A lot of people make a lot of noise about things like the housing market, manufacturing sector, interest rates, and tax brackets to paint a picture of Canada’s economy.

Usually with a very specific agenda to push.

You’ll see one side nitpicking a host of pseudo-facts and obscure narratives to portray our country as the next great global economy, while another employs the same strategy to argue we’re borderline Third World. Quite frankly, it’s tough to know exactly where we stand beyond having a gut feeling that tells us “things are pretty good, I guess.”

So, what can we actually expect this year? Bloomberg just released 10 numbers that will tell Canada’s economic story in 2016 – cold, hard facts that are about as objective and reliable as they come given a few more radical shifts in the price of oil could render any economic analysis of this kind utterly futile.

They are as follows:

GDP: 1.8 per cent growth
New Year, same underwhelming growth. For the second consecutive year, Canada’s GDP is expected to grow by less than two per cent –only the third time the country has recorded back-to-back years of sub-two per cent growth since the end of World War II.

Manufacturing exports growing by 10 per cent
Exports from the country’s five crucial manufacturing sectors – industrial machinery, electronics, motor vehicles, aircraft and consumer goods – each grew at a pace exceeding 10 per cent last year through October. Such growth is essential to a strong dollar, so it better continue.

1956: The second-most recent time our commodities were worth so little
The 2008 recession was an anomaly; everything sucked. Which is why it’s so concerning that, outside of that extremely rough economic patch, we’re about to enter the worst period of export price relative to import price since 1956. We’re earning less for every unit of oil, metal or wheat we produce on the back of last year’s commodity price collapse, which won’t be revived anytime soon.

We could see the Bank of Canada’s benchmark rate drop to -0.25 per cent
Our economy is not having a good time right now, which the Bank of Canada hopes to fix by cutting the interest rate in half to 0.25 per cent by the end of the year.
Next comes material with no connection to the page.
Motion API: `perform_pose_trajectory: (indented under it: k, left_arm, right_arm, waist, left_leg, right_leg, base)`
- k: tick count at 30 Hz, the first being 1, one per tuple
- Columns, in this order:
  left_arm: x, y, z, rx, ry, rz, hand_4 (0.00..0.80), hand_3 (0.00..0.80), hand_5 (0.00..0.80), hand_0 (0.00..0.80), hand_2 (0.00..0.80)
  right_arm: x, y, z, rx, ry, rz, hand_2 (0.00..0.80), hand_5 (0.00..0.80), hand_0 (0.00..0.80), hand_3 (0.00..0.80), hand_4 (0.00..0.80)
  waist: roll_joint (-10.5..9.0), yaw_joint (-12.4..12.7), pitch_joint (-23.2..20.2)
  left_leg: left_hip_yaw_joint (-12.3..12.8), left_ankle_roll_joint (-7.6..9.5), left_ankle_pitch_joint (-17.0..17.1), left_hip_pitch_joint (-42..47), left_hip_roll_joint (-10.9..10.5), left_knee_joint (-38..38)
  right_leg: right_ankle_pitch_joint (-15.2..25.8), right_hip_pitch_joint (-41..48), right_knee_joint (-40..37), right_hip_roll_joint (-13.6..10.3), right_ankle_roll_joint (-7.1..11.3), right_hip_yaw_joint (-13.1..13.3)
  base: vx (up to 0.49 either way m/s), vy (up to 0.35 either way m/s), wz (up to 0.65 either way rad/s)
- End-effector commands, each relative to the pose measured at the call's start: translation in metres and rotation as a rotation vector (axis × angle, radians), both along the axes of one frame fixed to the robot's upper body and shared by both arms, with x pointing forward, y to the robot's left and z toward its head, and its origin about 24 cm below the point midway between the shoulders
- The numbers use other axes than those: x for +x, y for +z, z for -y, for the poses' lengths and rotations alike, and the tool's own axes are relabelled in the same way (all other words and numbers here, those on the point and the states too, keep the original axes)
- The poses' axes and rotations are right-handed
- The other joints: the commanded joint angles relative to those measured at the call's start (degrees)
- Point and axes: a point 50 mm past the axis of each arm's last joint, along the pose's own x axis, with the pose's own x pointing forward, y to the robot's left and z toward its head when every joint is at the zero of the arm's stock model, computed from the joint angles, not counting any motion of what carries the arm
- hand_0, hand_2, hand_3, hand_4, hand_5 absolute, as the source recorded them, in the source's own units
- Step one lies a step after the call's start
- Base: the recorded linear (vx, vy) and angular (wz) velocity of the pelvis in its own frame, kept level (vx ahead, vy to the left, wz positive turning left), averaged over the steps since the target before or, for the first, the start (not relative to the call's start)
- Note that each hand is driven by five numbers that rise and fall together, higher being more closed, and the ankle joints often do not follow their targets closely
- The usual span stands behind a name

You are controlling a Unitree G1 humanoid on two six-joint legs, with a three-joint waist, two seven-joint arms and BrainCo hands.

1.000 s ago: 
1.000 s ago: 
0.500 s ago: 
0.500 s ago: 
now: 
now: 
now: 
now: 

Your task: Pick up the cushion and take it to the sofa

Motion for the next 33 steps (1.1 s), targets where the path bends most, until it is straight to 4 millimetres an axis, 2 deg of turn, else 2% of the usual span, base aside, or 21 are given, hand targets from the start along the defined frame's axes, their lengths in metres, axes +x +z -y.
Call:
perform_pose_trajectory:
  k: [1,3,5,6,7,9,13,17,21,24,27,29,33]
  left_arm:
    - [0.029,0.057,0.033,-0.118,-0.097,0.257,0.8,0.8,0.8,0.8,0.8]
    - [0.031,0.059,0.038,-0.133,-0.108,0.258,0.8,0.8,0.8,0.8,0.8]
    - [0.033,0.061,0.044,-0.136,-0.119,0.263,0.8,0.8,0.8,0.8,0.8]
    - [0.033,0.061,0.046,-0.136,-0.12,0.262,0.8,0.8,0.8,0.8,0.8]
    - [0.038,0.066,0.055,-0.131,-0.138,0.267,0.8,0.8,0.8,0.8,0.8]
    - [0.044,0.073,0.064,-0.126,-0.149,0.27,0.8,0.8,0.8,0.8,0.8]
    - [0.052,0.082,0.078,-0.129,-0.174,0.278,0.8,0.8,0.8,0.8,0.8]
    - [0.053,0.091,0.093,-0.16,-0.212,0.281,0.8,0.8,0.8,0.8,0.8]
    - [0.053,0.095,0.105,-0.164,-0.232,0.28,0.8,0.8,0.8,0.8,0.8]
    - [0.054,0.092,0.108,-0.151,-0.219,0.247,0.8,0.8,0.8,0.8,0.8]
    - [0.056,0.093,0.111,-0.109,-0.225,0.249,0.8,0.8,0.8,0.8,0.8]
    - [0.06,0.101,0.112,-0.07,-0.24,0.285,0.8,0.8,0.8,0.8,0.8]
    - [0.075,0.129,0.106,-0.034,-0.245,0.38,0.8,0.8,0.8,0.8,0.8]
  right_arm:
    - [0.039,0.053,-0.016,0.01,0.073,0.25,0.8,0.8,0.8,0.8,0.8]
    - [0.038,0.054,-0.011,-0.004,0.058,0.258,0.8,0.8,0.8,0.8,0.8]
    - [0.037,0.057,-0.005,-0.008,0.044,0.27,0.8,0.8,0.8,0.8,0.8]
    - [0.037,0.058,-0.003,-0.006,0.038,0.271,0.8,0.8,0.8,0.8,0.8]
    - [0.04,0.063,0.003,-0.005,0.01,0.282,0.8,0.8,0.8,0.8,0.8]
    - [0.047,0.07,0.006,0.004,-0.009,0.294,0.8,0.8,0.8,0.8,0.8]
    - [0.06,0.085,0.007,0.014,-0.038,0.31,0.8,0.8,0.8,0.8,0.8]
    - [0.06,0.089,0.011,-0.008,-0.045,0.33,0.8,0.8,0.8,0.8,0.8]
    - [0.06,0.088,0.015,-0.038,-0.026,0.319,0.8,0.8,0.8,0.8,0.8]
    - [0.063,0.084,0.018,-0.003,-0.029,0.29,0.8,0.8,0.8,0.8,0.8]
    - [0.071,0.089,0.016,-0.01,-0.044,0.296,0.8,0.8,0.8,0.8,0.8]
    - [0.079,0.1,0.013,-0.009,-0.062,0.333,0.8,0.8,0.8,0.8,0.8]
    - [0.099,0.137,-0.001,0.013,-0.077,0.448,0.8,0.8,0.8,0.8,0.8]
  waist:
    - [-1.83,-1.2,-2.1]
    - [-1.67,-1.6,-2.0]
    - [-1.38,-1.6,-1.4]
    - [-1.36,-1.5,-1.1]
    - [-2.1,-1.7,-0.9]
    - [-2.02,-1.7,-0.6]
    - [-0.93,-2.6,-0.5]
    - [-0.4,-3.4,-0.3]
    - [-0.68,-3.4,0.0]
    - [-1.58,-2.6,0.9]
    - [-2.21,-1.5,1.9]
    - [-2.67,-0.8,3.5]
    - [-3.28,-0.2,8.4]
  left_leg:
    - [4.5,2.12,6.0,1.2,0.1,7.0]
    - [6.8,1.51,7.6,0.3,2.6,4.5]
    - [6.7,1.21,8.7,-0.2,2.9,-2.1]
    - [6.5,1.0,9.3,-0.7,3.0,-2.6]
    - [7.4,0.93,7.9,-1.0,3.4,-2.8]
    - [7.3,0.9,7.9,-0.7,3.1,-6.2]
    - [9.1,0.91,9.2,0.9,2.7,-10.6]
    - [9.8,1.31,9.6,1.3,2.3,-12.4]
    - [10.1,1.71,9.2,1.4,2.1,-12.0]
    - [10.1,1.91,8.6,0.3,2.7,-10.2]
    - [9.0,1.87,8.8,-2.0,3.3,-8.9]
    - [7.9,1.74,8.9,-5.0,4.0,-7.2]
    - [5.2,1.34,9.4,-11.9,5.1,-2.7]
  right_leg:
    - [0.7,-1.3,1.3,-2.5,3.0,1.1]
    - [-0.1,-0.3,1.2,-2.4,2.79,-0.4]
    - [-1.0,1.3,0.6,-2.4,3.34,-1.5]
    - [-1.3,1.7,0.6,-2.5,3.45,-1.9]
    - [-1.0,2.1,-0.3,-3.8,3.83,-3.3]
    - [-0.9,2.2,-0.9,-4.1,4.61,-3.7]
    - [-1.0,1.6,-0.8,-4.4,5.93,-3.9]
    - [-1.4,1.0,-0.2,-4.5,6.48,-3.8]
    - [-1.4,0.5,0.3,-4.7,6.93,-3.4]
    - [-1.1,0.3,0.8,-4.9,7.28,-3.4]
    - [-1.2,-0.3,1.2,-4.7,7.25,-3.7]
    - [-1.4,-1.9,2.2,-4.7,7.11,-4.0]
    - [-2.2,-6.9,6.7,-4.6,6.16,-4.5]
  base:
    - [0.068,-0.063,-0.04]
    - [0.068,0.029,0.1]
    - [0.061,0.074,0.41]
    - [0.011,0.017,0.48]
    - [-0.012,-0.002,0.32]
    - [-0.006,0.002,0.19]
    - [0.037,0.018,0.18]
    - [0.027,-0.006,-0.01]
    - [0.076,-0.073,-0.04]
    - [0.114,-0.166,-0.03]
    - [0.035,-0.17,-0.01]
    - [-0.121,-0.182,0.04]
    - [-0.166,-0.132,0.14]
Thirty-nine per cent of future traders believe this will be the rate, while 19 per cent think it could go down to 0 per cent. There’s even a five per cent chance it could go into the negatives at -0.25 per cent.

$141 billion in deficits
“Deficit” is a dirty word in economics – but so is subpar infrastructure and low economic growth. Prime Minister Justin Trudeau and Finance Minister Bill Morneau may run $141 billion of cumulative deficits over the next five years to boost the aforementioned concerns.

$3 million: too many Vancouver homes are selling above this price
Over 80 detached homes in Vancouver were sold for over $3 million in November 2015 alone. You can blame record indebtedness, inflated home valuations and over-investment in condominiums, none of which are expected to alleviate in the foreseeable future.

54%: the new high-income tax rate
Some provinces will move into the global stratosphere of the world’s highest top marginal tax rates (thanks, Trudeau!). For those earning $220,000 or more in Ontario, the top rate rises to 53.5 percent. In Quebec, the top rate rises to 53.1 percent at or above $200,000. Those are Scandinavian numbers.

$482 Billion in currency and profits
That’s the amount Canadian non-financial companies hold in currency and deposits, which is a record amount both in absolute terms and as a share of total assets. That’s a lot of ready-to-invest capital.

Alberta will have the third-largest provincial economy again
It was a good run – for the first time in Canada’s history, Alberta had surpassed Quebec as Canada’s second largest provincial economy in 2014. Then oil prices collapsed, shrinking Alberta’s economy by 1 per cent in 2015, and setting it up for a return to third best among Canada’s provinces.

61.76 U.S. cents – if our loonie falls below this threshold, it’ll be the worst Canadian dollar ever
The loonie fell 16 per cent last year and 26 per cent since the end of 2011. If it continues this decline in the face of deflating commodities, it could become the lowest value Canadian dollar in history, trading at 61.76 U.S. cents. That’s only 14 per cent below current levels.